Segment Open
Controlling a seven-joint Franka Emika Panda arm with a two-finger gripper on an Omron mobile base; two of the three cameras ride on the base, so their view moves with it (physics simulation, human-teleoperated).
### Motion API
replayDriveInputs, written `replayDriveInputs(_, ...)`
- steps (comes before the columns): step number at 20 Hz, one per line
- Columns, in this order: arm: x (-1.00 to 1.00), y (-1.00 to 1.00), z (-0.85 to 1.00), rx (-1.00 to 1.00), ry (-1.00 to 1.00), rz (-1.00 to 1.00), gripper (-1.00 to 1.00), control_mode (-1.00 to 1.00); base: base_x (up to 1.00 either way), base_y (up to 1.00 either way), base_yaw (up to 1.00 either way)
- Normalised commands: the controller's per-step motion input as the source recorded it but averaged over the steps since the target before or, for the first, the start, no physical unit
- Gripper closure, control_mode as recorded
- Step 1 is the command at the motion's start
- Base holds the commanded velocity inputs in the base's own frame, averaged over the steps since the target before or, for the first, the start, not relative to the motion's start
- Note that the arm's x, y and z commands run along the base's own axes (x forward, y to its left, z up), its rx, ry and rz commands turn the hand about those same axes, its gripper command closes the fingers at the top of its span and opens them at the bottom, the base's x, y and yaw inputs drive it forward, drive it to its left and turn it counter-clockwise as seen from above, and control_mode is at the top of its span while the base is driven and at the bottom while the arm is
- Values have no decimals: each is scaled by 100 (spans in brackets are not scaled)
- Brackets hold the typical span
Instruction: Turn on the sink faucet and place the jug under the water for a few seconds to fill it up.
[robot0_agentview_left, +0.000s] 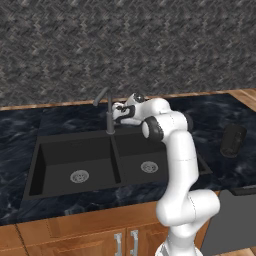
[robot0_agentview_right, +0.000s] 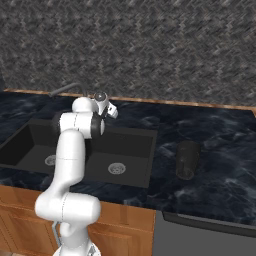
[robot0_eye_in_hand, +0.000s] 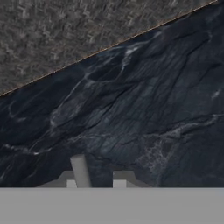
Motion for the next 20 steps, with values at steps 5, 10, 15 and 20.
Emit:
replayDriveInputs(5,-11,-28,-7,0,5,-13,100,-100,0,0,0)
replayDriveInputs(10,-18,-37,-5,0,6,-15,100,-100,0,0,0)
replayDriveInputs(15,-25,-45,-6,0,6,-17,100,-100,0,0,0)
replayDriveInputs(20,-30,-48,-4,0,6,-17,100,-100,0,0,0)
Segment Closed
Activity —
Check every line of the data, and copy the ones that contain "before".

Task output —
- steps (comes before the columns): step number at 20 Hz, one per line
- Normalised commands: the controller's per-step motion input as the source recorded it but averaged over the steps since the target before or, for the first, the start, no physical unit
- Base holds the commanded velocity inputs in the base's own frame, averaged over the steps since the target before or, for the first, the start, not relative to the motion's start

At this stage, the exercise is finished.